Mais enfin, François est tenu à une certaine réserve. Il se trouve dans une situation analogue à celle de Pie XII durant la Seconde Guerre mondiale. Il parle avec grande prudence, n’agit pas en partisan, et stimule énormément ses subordonnés sur le terrain pour qu’ils diminuent les souffrances des persécutés. Tout bien considéré, c’est là ce qui est juste et raisonnable.

Chacun se souvient des réactions disproportionnées au discours pourtant si rationnel et apaisé de Benoît XVI à Ratisbonne. Chacun vient d’être témoin de l’hypersensibilité de toute une partie du monde musulman à quelques stupides caricatures. Que ne dirait-on donc pas, si à la suite d’un discours trop énergique de François, des centaines de chrétiens étaient lynchés en terre d’islam ?

L’analogie des deux situations me paraît frappante. Aussi je renvoie aux citations choisies du livre de Pierre Blet sj, Pie XII et la Seconde Guerre mondiale, Perrin, 1997, 2005 (un concentré de ses études monumentales [1]).  

Une interprétation réaliste de la doctrine de la guerre juste

François n’est pas un utopiste pacifiste. 

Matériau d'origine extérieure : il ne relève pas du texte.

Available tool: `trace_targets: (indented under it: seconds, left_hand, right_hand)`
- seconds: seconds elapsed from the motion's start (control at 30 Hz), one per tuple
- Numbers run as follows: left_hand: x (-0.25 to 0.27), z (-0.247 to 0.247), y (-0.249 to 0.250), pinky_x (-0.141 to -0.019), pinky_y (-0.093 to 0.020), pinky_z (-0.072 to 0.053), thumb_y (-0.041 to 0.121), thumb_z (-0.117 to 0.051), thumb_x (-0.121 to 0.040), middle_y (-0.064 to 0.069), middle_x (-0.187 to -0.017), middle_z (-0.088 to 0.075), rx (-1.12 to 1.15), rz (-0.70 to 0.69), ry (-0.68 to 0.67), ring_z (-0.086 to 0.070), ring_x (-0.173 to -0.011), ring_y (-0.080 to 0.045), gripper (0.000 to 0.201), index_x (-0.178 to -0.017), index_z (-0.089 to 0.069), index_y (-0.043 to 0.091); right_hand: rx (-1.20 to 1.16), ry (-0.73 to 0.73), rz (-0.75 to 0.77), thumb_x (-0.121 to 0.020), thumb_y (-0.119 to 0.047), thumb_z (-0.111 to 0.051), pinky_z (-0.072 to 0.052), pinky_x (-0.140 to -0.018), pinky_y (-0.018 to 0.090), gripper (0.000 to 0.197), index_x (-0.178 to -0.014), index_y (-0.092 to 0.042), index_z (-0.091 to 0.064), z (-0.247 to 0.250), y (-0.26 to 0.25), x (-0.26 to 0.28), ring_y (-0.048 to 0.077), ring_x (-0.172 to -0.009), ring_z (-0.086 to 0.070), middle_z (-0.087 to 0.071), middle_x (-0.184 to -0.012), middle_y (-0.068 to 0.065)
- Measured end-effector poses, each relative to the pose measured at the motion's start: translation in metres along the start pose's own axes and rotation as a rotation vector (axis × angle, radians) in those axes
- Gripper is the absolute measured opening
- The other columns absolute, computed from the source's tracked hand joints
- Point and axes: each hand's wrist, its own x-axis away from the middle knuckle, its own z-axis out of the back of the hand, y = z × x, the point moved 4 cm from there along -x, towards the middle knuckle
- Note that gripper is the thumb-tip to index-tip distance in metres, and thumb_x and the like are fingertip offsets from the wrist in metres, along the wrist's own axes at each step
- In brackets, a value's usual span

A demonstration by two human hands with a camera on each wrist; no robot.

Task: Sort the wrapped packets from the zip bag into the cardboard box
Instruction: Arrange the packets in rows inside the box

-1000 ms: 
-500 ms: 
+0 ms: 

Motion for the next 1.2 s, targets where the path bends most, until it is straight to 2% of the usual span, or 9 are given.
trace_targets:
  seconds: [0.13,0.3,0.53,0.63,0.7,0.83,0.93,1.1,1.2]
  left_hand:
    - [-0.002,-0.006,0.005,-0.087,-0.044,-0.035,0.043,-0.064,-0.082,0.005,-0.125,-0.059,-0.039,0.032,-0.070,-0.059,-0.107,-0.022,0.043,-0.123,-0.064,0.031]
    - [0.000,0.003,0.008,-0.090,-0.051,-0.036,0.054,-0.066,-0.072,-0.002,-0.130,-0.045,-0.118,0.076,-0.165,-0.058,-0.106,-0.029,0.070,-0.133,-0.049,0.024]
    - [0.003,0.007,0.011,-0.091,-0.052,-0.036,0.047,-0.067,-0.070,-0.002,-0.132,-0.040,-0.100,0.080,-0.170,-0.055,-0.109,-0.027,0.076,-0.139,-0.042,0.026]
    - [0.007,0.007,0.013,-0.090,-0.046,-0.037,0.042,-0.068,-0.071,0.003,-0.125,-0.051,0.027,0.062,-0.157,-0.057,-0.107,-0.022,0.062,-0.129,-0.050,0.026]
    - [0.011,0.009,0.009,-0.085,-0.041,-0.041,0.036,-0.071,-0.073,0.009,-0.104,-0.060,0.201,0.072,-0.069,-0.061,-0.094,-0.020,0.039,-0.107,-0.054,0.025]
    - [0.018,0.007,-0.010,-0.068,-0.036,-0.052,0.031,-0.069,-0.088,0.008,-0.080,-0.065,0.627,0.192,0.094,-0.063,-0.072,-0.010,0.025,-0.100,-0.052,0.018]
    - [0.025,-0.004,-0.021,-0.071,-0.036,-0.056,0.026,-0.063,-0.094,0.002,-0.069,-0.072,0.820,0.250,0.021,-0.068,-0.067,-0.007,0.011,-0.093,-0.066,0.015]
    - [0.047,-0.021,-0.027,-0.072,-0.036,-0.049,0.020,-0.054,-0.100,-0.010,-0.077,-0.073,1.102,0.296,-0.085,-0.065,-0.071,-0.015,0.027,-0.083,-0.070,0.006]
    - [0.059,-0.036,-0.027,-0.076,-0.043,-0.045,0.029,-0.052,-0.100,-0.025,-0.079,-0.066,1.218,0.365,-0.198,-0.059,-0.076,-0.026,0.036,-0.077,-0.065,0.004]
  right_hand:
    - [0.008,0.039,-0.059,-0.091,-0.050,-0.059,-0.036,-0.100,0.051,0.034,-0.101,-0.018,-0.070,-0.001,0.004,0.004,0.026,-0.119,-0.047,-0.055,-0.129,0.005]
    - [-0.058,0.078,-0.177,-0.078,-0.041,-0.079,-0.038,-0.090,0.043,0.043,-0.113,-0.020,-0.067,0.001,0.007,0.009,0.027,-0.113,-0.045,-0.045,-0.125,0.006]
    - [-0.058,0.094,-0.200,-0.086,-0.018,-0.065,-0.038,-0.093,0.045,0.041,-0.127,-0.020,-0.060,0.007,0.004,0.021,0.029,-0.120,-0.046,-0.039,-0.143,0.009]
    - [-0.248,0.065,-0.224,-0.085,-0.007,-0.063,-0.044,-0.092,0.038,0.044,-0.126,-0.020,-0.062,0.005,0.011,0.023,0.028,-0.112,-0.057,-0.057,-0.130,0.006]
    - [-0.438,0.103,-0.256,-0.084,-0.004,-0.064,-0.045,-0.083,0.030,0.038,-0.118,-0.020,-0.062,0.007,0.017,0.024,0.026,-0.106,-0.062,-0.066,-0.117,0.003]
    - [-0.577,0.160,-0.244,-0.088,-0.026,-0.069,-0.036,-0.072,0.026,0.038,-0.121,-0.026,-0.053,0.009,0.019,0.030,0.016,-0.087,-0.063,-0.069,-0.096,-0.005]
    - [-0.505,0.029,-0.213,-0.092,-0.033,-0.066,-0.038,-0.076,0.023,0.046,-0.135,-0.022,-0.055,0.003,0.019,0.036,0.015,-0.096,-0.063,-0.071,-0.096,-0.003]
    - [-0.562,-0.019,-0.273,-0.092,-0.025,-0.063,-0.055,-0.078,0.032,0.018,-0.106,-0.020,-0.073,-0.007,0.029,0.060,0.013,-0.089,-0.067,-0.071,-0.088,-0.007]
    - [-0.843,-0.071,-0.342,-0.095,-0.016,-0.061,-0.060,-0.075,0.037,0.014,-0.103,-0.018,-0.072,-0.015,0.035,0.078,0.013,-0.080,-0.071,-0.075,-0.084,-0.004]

Du point de vue de la doctrine sur la guerre, son enseignement marque même une inflexion par rapport au pacifisme plus marqué de ses prédécesseurs, un certain retour à une application plus « réaliste » de la doctrine classique de la guerre juste. Au cours de sa conférence de presse dans l’avion de retour d’Asie (curseur : 7min, 6s), il n’hésite pas à dire que l’agression injuste doit être « arrêtée », sans entrer dans la détermination des moyens.

Tout en démarquant la théorie de la guerre juste de l’impérialisme qui peut en abuser, il légitime le recours à la force armée contre le terrorisme islamiste. Il ajoute que c’est aussi un droit pour l’agresseur que de se voir opposer une résistance, sans laquelle il deviendrait toujours plus mauvais. 

Irénisme ?

Indépendamment de sa prudence, compréhensible et justifiable, François est accusé parfois d’irénisme. Le beau prénom Irène vient du mot grec signifiant « la paix ». L’irénisme est un amour exagéré de la paix, valorisée au détriment de ce qui est dû par ailleurs à la vérité ou à la justice.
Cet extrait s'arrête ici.